** PROVIDED MATERIAL follows **
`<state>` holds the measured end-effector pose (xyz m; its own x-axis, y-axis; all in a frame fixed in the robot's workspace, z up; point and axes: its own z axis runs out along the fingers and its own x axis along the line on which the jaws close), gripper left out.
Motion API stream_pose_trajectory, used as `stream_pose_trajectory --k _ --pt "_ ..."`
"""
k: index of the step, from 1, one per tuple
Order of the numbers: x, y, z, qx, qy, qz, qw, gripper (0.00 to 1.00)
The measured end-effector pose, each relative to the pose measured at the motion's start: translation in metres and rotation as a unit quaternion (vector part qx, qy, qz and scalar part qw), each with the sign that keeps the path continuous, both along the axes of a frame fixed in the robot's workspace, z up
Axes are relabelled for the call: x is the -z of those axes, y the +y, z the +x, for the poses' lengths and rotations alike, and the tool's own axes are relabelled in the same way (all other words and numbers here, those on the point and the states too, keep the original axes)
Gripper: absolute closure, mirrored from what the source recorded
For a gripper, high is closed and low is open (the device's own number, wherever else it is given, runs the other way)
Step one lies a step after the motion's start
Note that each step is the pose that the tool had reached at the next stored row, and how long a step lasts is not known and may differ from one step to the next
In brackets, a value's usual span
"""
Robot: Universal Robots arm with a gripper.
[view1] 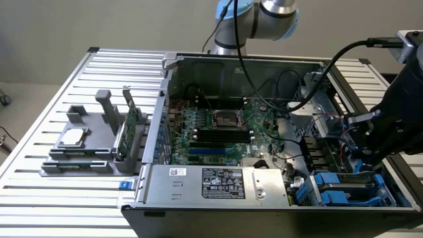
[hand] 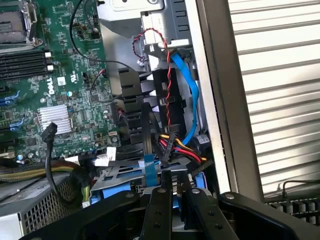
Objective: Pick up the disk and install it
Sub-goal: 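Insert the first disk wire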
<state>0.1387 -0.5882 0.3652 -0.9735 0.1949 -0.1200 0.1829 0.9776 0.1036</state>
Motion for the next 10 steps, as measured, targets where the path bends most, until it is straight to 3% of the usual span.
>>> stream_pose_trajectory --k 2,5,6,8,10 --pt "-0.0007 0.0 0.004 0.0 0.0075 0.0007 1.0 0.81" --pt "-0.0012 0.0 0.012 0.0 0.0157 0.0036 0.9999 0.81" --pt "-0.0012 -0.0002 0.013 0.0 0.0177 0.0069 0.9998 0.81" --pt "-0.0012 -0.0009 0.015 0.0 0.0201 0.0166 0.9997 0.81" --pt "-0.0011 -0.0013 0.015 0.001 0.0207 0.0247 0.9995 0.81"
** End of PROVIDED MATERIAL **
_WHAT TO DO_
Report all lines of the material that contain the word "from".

_TASK OUTPUT_
k: index of the step, from 1, one per tuple
Gripper: absolute closure, mirrored from what the source recorded
Note that each step is the pose that the tool had reached at the next stored row, and how long a step lasts is not known and may differ from one step to the next

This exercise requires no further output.